Stating that “all countries have to continue to speak clearly about what the regime is doing in its ongoing repression and brutality,” Blinken called on Southeast Asian nations to push harder for the junta to adhere to the Five-Point Consensus, a peace plan created by the Association of Southeast Asian Nations (ASEAN). Agreed at a special ASEAN meeting last April, the Consensus calls for an immediate halt to violence as a prelude to inclusive political talks involving “all parties,” but has seen scant progress in the 15 months since.

“Regional support for the regime’s adherence to the five point consensus developed by ASEAN is critical – that has not happened,” Blinken said. “The ASEAN countries need to hold the regime accountable for that … continue to demand the cessation of violence and release of prisoners.” During his stop in Thailand, Blinken also met in private with a number of young democracy activists from Myanmar.

His trip came the week after ASEAN’s special envoy for Myanmar, Cambodia’s Foreign Minister Prak Sokhonn, returned from his second mission to the country. While the June 30-July 2 visit yielded some incremental progress, it served above all to demonstrate just how sluggish and selective Myanmar’s military administration has been in its implementation of the Five-Point Consensus. (Junta leader Senior Gen. Min Aung Hlaing spent much of his time with Prak Sokhonn describing to him the “terrorist attacks” carried out by the anti-coup resistance.)

In this sense, it once again called into question the viability of the Five-Point Consensus itself, which has always depended on the junta’s good faith cooperation. As Prak Sokhonn’s second mission showed, such cooperation is unlikely unless the military administration succeeds in repressing and reducing the resistance to such an extent that it can afford to be magnanimous, or weakens to the point that it sees benefits in compromise. The National Unity Government and the anti-coup resistance are also rightly suspicious of negotiations, barring significant pre-concessions by the military.

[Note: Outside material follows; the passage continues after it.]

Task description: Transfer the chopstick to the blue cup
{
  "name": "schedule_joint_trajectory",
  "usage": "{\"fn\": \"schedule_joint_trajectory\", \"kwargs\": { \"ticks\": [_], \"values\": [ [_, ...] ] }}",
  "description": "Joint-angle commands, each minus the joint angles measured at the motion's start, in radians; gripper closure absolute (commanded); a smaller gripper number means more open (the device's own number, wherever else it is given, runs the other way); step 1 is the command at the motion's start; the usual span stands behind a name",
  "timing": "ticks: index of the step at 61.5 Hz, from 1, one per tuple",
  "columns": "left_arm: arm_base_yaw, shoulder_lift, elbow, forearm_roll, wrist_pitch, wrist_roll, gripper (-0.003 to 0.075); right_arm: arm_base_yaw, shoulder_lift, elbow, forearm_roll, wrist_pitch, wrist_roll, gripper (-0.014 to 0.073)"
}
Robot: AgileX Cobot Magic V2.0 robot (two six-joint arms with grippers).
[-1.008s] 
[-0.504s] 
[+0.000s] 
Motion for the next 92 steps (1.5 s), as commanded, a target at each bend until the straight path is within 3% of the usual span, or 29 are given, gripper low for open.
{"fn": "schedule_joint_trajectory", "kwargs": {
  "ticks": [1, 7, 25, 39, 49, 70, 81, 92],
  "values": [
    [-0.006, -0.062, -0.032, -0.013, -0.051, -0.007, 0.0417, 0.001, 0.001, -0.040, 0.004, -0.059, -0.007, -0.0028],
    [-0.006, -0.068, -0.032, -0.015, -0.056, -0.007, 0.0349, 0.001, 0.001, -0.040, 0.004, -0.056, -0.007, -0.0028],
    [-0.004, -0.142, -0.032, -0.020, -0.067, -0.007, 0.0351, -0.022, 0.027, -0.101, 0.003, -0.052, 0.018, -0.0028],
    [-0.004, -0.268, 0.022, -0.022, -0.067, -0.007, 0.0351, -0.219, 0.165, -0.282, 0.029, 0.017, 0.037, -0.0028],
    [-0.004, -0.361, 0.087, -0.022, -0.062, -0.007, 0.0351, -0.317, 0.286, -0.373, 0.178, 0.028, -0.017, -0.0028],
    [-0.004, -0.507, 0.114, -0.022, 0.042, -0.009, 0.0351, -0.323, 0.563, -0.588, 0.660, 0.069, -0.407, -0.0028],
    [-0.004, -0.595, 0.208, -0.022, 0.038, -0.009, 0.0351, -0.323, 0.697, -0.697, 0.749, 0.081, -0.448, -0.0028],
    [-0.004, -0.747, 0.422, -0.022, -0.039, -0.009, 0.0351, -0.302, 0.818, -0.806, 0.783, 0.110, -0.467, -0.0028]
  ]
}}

ASEAN is unlikely to take a similarly punitive line to more distant Western countries, both for reasons of temperament – the bloc prizes dialogue and process, even when these are counterproductive – and because of the difficulty of mustering the necessary consensus. While ASEAN has hardened its stance against the junta since the coup, having excluded the junta’s representatives from high-level meetings of the bloc since October, it continues to eschew the sorts of punitive economic sanctions that have been favored by the U.S. and other Western countries. In any event, history offers few signs that a more punitive ASEAN stance would help with the implementation of the Five-Point Consensus.

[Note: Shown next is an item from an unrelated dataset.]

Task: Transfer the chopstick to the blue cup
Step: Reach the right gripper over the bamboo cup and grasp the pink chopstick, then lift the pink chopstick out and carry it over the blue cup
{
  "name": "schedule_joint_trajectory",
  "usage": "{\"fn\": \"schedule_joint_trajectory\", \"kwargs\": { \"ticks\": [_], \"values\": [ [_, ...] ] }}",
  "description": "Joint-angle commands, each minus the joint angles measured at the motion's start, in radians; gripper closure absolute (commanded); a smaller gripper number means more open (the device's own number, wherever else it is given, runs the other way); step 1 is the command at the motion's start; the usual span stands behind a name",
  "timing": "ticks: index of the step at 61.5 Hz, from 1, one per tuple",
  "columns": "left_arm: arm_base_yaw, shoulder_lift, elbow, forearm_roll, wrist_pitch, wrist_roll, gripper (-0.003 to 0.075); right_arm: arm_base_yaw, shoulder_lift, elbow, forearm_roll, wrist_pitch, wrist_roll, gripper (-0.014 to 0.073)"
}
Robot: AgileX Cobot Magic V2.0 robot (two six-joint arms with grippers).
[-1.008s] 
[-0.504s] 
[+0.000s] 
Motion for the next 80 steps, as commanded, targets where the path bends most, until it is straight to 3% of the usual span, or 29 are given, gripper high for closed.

In the end, the determining factor will most likely be the evolving political situation inside Myanmar. Short of active material support for the NUG and the armed resistance that it represents – a step that the U.S. has also notably refrained from taking, despite Blinken’s promise to seek ways for Washington and its partners put more “pressure” on the junta – ASEAN’s peace process will continue to nibble around the edges of the country’s conflict.